[Asia Economy Reporter Jeon Pil-su] There is a man named Charles Ponzi, an Italian-American. He is the very Ponzi behind the 'Ponzi scheme' that has come into the spotlight due to the Optimus scandal. In 1920, Ponzi committed a multi-level financial fraud using a product called international reply coupons, causing several banks to go bankrupt. International reply coupons exempted additional postage fees when sending letters abroad and receiving replies back from the sender. After World War I, due to inflation in Europe, buying international reply coupons in Europe and selling them in the United States generated a price difference.
Ponzi used this to attract investors by promising to double their money in three months. In January 1920, he raised only $1,800 from 18 people, but by the end of July, he was collecting $1 million a day (equivalent to $12 million in today's value). Early investors were mostly low-income individuals, but by this time, large sums from the upper class started pouring in. Some bankers entrusted as much as $10,000 at once.
The problem was that although there was a price difference using international reply coupons, it took 53,000 coupons just to pay dividends to the initial 18 investors who invested $1,800. To pay dividends to the swollen 15,000 investors, they would have had to bring and sell international reply coupons loaded on a ship as large as the Titanic. It was impossible to pay normally from the start. Yet investors flocked because Ponzi paid dividends to early investors, and he covered these dividends with the investment money from new investors. For example, dividends for customer A were paid with investments from customer B, and dividends for customer B were paid with investments from customer C, forming a multi-level financial fraud.
One hundred years after Charles Ponzi shook the United States with his multi-level financial fraud, Ponzi schemes came under scrutiny in a South Korean National Assembly audit. Optimus attracted a staggering 1.5 trillion won by enticing investors with the sweet talk of earning an annual 2.8% return by investing in public institution accounts receivable. While market interest rates were in the 1% range, they claimed nearly 3% returns on safe assets like public institution accounts receivable. Semi-governmental organizations such as the Korea Communications Agency invested, and leading domestic securities firms like NH Investment & Securities sold the funds. The funds were entrusted to KEB Hana Bank, one of the four major commercial banks.
Since the best expert groups recommended it and semi-governmental organizations invested, it was natural that general investors flocked. Many even invested their jeonse deposits or children's wedding funds. Even a sitting minister joined this group, meaning the Ponzi scheme was quite successful. However, if only a little caution had been exercised, this fraud might never have started.
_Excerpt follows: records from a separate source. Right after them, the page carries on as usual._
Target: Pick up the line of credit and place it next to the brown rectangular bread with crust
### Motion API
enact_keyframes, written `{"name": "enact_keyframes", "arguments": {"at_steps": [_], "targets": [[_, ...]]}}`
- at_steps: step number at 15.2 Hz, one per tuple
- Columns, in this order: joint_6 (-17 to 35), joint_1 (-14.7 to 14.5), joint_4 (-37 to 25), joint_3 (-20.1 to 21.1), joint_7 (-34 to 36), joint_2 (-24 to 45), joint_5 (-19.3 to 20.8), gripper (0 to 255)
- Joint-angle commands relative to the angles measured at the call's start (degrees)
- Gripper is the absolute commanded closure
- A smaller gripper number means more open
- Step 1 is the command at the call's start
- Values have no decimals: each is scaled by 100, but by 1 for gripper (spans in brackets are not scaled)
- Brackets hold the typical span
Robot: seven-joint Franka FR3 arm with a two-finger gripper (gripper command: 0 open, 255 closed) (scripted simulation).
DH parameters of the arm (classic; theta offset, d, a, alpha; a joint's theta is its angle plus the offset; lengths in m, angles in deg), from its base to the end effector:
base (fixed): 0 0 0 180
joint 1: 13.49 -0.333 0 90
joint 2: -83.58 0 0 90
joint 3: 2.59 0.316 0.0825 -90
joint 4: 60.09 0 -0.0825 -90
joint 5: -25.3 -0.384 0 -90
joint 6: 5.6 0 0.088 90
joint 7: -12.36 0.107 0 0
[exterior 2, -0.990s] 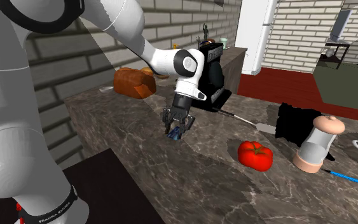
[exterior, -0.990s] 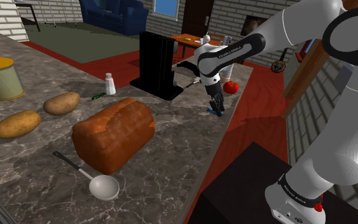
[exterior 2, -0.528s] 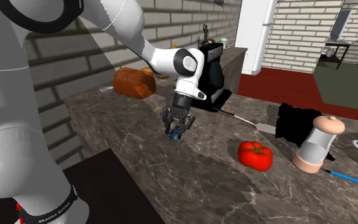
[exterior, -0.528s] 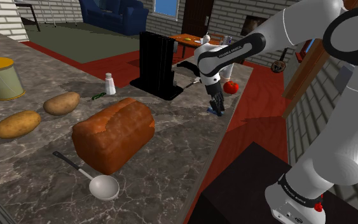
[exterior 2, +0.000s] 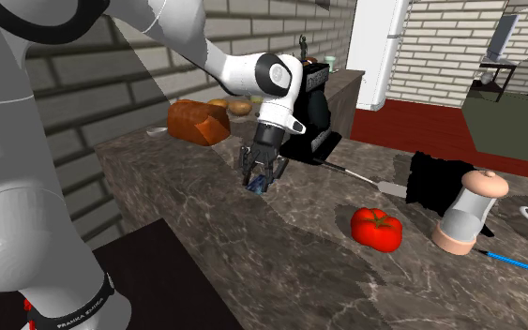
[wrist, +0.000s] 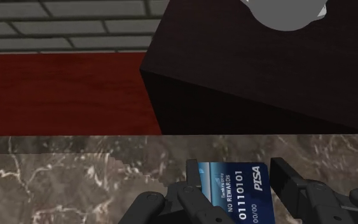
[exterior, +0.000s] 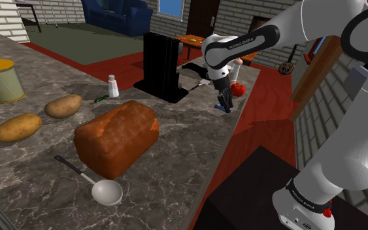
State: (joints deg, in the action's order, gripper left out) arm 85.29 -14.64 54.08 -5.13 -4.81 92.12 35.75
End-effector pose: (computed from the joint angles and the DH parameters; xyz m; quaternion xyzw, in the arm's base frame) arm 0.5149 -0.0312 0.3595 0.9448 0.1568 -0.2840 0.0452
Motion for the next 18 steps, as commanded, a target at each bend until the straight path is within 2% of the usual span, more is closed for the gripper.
{"name": "enact_keyframes", "arguments": {"at_steps": [1, 18], "targets": [[-135, 2, -59, -4, -29, -77, 6, 255], [-1353, -23, -929, 8, -218, -438, 27, 255]]}}
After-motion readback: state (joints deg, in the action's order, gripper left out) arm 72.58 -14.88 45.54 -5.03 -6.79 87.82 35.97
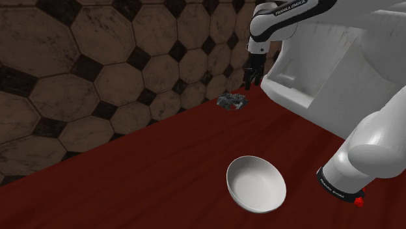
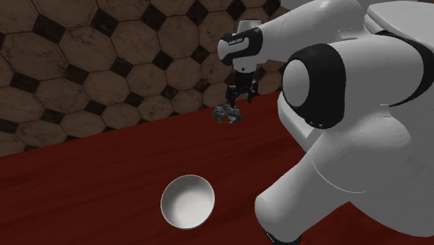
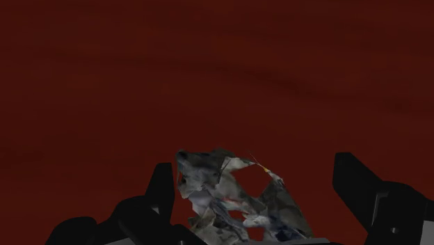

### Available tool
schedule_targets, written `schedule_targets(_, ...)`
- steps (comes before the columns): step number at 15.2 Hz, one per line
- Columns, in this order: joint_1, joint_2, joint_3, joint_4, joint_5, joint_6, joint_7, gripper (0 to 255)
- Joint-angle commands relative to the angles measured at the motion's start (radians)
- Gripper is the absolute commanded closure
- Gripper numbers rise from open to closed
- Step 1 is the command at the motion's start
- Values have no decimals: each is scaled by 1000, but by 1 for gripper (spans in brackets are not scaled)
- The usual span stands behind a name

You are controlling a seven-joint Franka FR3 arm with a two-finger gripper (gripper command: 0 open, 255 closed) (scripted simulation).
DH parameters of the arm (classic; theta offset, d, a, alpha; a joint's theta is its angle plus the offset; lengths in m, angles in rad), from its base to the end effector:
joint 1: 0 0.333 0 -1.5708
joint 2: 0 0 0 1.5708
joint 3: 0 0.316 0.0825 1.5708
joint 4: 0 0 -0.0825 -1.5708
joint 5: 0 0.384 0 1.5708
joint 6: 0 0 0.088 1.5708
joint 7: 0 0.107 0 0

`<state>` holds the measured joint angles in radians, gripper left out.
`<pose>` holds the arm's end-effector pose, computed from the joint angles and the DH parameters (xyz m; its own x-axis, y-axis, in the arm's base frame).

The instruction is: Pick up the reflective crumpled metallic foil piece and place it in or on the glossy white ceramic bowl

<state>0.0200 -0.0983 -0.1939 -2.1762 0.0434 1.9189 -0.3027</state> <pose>0.4898 -0.0842 0.4208 0.9835 0.1188 -0.1364 0.1053 -0.9892 -0.1021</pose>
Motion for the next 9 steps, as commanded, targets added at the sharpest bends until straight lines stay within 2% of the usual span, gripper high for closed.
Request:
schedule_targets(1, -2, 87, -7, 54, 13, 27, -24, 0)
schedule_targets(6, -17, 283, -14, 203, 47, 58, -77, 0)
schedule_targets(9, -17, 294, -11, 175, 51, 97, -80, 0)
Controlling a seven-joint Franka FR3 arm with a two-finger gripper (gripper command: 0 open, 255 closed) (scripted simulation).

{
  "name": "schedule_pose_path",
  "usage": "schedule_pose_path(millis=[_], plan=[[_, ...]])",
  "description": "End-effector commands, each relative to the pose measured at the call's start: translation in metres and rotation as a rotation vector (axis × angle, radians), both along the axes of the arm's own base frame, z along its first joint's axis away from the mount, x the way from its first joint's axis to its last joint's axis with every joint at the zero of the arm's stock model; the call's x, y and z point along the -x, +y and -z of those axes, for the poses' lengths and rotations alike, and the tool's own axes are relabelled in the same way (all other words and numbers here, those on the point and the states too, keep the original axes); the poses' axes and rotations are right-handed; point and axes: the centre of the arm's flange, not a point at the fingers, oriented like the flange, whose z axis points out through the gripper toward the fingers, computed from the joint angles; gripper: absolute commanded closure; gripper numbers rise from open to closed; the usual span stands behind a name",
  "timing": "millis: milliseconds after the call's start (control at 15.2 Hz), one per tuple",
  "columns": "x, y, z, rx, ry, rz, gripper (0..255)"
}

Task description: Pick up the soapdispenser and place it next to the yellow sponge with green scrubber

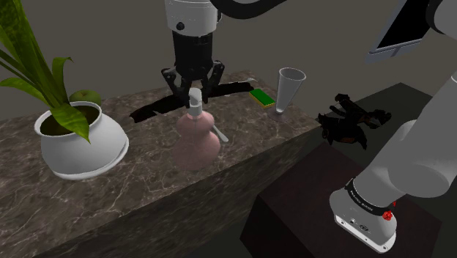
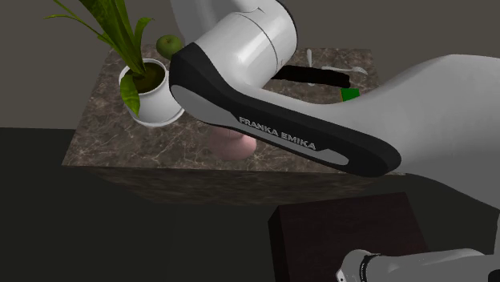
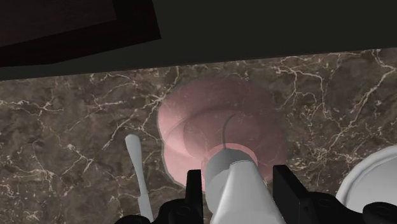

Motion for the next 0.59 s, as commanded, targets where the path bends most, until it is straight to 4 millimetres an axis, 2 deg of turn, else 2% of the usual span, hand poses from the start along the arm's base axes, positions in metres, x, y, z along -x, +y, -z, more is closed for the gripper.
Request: schedule_pose_path(millis=[0,462,528], plan=[[0.0000,0.0000,0.0000,0.000,0.000,0.000,255],[0.0000,0.0000,0.0001,0.000,0.000,0.000,255],[0.0000,0.0000,-0.0052,0.000,0.000,0.000,255]])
This is because public institution accounts receivable themselves could not exist.
Accounts receivable simply refer to the securitization of sales on credit. When public institutions contract with private companies for construction work, the National Contract Act stipulates that payment must be made to the contracting party within five days or every 30 days according to the progress of the work. Since accounts receivable on credit sales cannot exist, accounts receivable based on them cannot exist either.
If one only had very common-sense doubts, Ponzi schemes would be difficult to succeed. Yet Ponzi schemes succeed because of greed for money and moral hazard. Between investors' desire to safely earn money and financial institutions' mindset of 'investment responsibility lies with the investor'?just collecting fees behind that phrase?Ponzi schemes spread like poisonous mushrooms.
High returns come with high risks (high risk, high return). No financial product or asset in the world is exempt from this rule. If someone claims otherwise, you should suspect fraud. Other people's money has sharp teeth.